At age eight, Adam pivoted to something he was passionate about: Pokémon cards. He started collecting them and trying to sell them online with his father's help. At the time, he could not move much product. The market was tough, and he was just a kid trying to figure out online sales.

He held onto his collection. He kept organizing, learning, and waiting. He had no idea that his patience would pay off. Today, that collection he started at age eight is worth thousands of dollars.

The Real Lesson: Part of entrepreneurship is luck, trial and error, and patience. Sometimes you do not know the value of what you are building until years later.

What Grownups Can Do: Let your child follow a passion even when it does not look profitable right away. Long-term thinking is a skill that takes years to develop.

What These Three Companies Really Taught Him

When I look back at Adam's early business ventures, I do not just see the money he won and lost. I see the skills he built. He learned how to talk to adults. He learned how to handle rejection. He learned how to pivot when an idea was not working.

Beyond the business skills, these three companies gave him confidence. They gave him resilience. They gave him the unshakable belief that his ideas have value.

How to Help Your Child Start Their First Business

You do not need to push your child to start three companies. But you can encourage their entrepreneurial spirit at every age. For ages five to six, focus on the first real transaction. At age seven, encourage a purpose-driven idea. Help them raise money for a cause they care about. At age eight, support a passion project. 

One Resource to Explore

If you want a structured way to help your child experience entrepreneurship, check out Lemonade Day. It is a free national program that teaches kids how to start, own, and operate their very own lemonade stand business.
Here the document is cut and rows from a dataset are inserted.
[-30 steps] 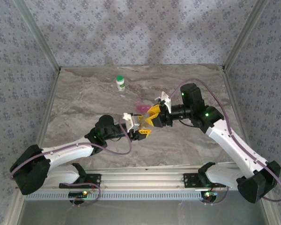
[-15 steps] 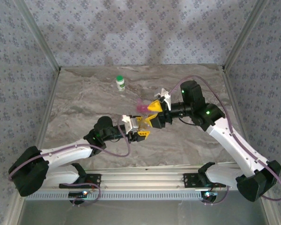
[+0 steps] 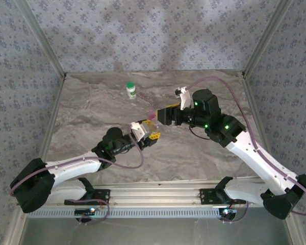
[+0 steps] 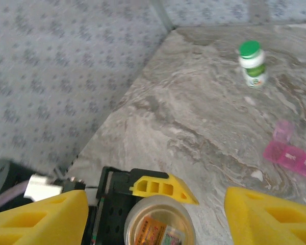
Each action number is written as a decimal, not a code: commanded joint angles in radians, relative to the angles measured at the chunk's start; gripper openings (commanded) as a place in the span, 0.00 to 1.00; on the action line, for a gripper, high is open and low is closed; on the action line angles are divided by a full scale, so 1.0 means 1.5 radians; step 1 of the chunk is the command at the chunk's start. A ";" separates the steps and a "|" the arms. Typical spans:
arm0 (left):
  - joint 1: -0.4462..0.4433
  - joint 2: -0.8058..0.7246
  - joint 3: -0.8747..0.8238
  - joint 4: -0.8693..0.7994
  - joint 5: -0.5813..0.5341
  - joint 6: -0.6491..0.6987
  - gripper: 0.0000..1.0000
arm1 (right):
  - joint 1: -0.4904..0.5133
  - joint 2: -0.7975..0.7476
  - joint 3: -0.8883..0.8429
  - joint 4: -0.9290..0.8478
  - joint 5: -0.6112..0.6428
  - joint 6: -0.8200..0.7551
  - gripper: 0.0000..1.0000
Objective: Sort the pills into containers
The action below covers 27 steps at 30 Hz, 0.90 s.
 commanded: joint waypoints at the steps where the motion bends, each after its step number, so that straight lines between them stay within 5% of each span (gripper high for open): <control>1: -0.004 0.018 0.003 0.048 -0.089 0.020 0.00 | 0.018 0.024 0.023 -0.014 0.113 0.092 0.72; 16: -0.004 0.047 0.009 0.056 -0.118 0.013 0.00 | 0.040 0.115 0.018 0.018 0.119 0.111 0.68; 27: -0.004 0.049 0.014 0.063 -0.111 0.003 0.00 | 0.034 0.120 -0.021 0.076 0.047 0.103 0.36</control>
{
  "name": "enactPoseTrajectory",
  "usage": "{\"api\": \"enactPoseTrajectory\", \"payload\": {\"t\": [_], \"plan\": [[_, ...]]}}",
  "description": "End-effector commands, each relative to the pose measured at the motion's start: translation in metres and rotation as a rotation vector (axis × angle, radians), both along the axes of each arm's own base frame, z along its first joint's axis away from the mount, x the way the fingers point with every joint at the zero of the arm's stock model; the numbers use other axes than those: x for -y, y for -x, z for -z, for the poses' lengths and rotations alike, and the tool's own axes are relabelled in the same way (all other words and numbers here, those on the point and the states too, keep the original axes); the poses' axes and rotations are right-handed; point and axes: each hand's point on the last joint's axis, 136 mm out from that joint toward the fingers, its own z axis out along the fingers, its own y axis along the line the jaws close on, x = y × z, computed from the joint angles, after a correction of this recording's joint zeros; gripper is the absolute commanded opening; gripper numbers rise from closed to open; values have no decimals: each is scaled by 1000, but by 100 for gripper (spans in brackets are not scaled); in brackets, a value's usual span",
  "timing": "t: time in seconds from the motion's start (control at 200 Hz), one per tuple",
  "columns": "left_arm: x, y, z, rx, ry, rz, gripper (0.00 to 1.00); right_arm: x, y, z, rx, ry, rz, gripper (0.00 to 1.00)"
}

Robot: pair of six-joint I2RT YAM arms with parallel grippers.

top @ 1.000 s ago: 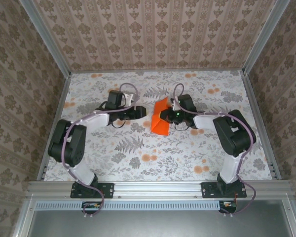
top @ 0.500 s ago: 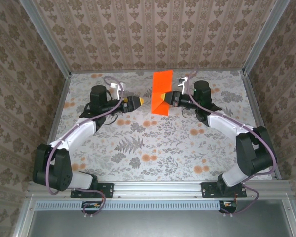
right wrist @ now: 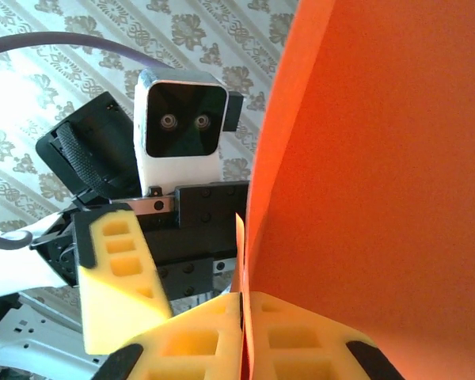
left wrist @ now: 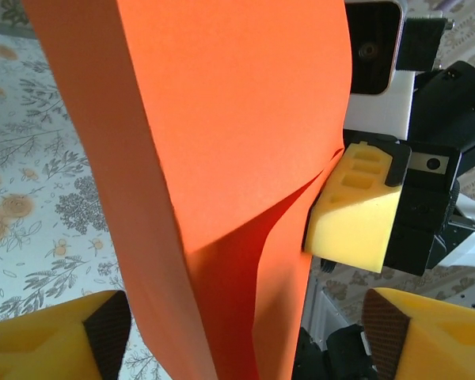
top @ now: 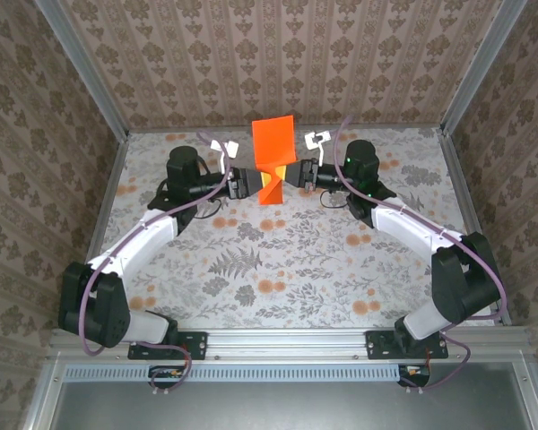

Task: Fold a paper plane with a square sheet of paper (fold left side to right side)
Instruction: Turn over the paper at the center of the table.

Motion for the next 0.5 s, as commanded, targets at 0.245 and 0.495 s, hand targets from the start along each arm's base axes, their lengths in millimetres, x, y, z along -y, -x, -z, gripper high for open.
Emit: {"api": "enactPoseTrajectory", "payload": {"t": [0.245,0.495], "plan": [[-2,12,-41,102,48,17,45,2,6,-16,25,-48,2,10],[-7,12,-40,111,21,-26,14,7,-1,-7,-5,-42,54,14]]}}
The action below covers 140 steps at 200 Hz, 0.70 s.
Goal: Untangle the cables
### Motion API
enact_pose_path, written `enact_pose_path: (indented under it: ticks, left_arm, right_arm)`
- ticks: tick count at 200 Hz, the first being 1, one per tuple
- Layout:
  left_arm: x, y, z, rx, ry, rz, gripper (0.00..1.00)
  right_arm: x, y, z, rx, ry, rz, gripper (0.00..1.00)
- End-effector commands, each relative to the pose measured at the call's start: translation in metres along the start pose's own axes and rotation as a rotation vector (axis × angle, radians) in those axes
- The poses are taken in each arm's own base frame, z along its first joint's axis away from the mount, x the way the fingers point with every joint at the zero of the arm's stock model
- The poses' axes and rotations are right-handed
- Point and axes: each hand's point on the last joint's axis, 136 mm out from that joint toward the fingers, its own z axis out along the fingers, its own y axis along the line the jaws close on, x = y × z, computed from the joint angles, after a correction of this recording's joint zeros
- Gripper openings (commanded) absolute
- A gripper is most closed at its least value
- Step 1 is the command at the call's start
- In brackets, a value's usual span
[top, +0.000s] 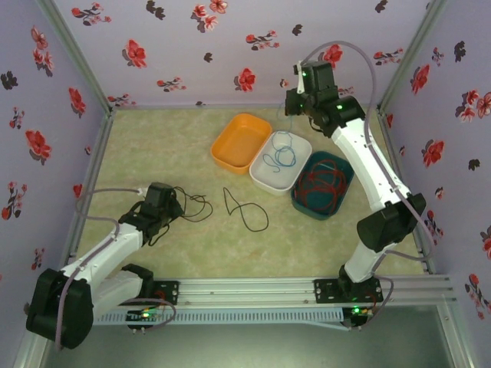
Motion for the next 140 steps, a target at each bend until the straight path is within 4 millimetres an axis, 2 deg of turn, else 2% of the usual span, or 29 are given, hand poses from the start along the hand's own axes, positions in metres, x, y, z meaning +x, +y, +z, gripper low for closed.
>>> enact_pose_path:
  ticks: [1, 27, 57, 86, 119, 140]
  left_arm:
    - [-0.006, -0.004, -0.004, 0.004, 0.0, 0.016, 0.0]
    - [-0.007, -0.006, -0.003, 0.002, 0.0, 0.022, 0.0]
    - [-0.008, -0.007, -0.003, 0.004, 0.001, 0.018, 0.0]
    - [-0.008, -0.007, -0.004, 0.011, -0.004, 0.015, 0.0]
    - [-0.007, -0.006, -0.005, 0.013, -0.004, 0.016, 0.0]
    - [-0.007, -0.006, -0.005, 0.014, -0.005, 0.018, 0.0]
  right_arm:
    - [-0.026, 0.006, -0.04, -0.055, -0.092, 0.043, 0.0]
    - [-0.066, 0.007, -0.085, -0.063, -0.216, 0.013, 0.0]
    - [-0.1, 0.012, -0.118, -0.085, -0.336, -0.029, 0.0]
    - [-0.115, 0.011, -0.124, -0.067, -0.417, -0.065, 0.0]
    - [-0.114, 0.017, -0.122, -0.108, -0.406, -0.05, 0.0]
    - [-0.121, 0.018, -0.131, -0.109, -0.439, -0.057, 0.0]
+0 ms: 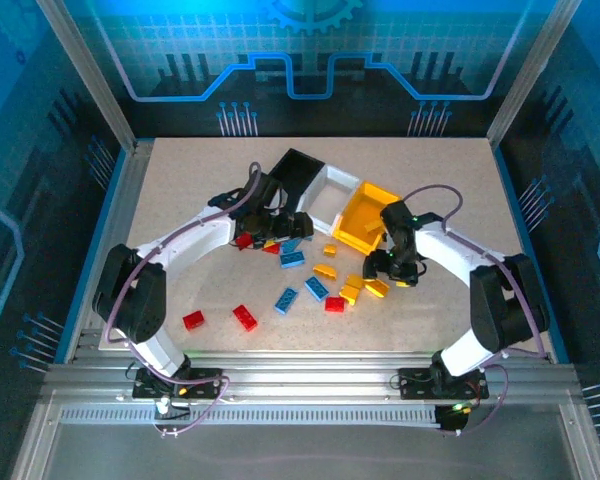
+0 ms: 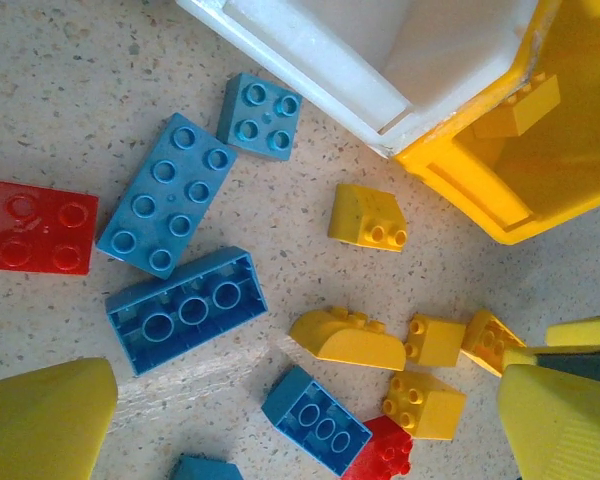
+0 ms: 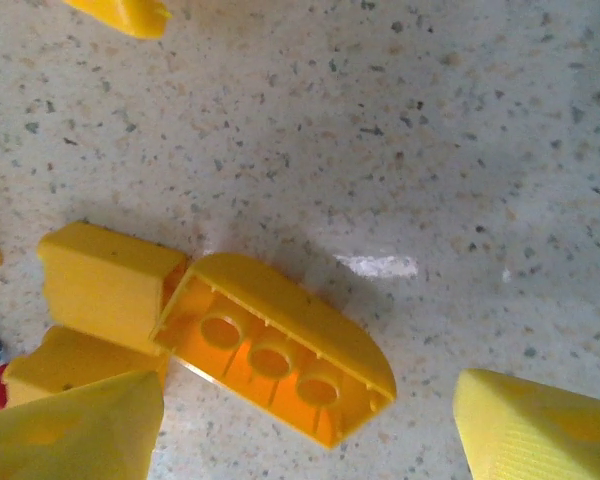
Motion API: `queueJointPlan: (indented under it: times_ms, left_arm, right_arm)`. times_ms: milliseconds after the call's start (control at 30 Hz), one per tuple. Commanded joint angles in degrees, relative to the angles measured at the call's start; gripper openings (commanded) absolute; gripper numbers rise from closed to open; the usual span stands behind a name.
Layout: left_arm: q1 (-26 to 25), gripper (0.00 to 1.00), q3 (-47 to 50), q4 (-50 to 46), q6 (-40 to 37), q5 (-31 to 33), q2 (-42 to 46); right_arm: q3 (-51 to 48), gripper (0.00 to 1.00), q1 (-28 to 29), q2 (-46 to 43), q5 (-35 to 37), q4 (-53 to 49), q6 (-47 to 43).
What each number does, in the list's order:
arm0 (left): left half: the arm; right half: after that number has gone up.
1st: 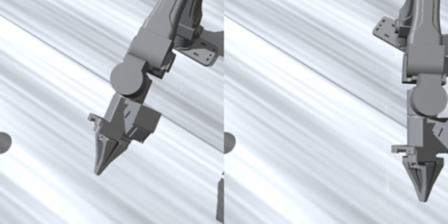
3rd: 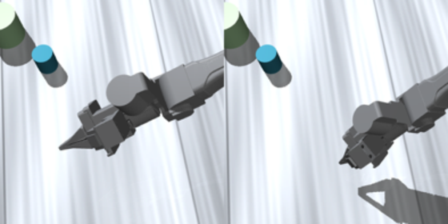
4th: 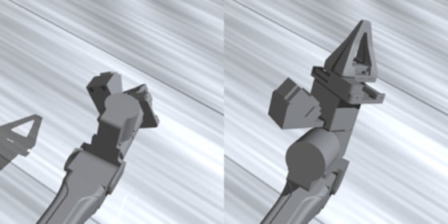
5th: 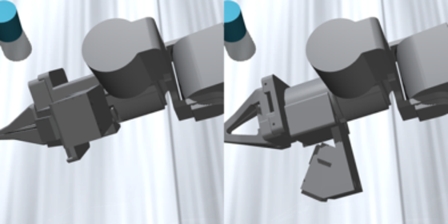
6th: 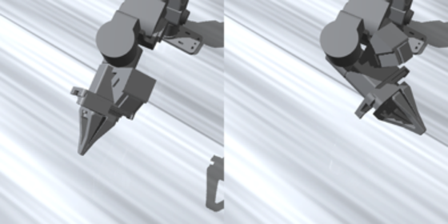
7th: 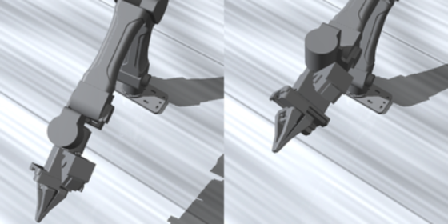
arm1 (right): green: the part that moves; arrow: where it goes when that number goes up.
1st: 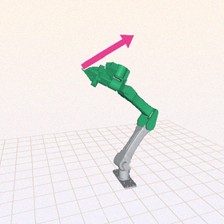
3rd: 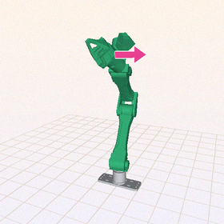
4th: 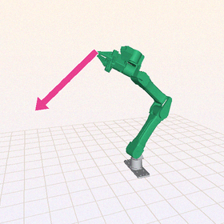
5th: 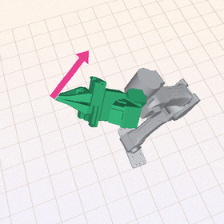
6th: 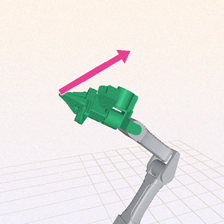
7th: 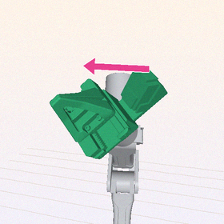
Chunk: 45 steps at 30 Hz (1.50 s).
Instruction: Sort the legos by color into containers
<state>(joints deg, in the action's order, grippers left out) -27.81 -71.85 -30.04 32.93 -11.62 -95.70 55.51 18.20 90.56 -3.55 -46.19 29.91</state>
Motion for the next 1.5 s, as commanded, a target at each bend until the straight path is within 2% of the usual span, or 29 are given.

It is hands-on, parent-friendly, and a great first step for kids ages five and up.

Tools for Parents

Here are a few tools we love for helping kids start their entrepreneurial journey.

  1. "Kidpreneurs" book by Adam and Matthew Toren
  2. "Ethan Earns His Rocket Ship" book by Myha Le
  3. Simple ledger notebook to track their sales
  4. Greenlight debit card for kids

How to Start Today

  1. Ask your child what problem they want to solve.
  2. Help them brainstorm one simple thing they could sell or do to solve it.
  3. Let them take the lead on pricing and selling.
  4. Stand back and let them make small mistakes.

What Adam's three companies gave him was not just money or skills. It was the belief that he could build something from nothing. And that is the greatest gift that we can give a child.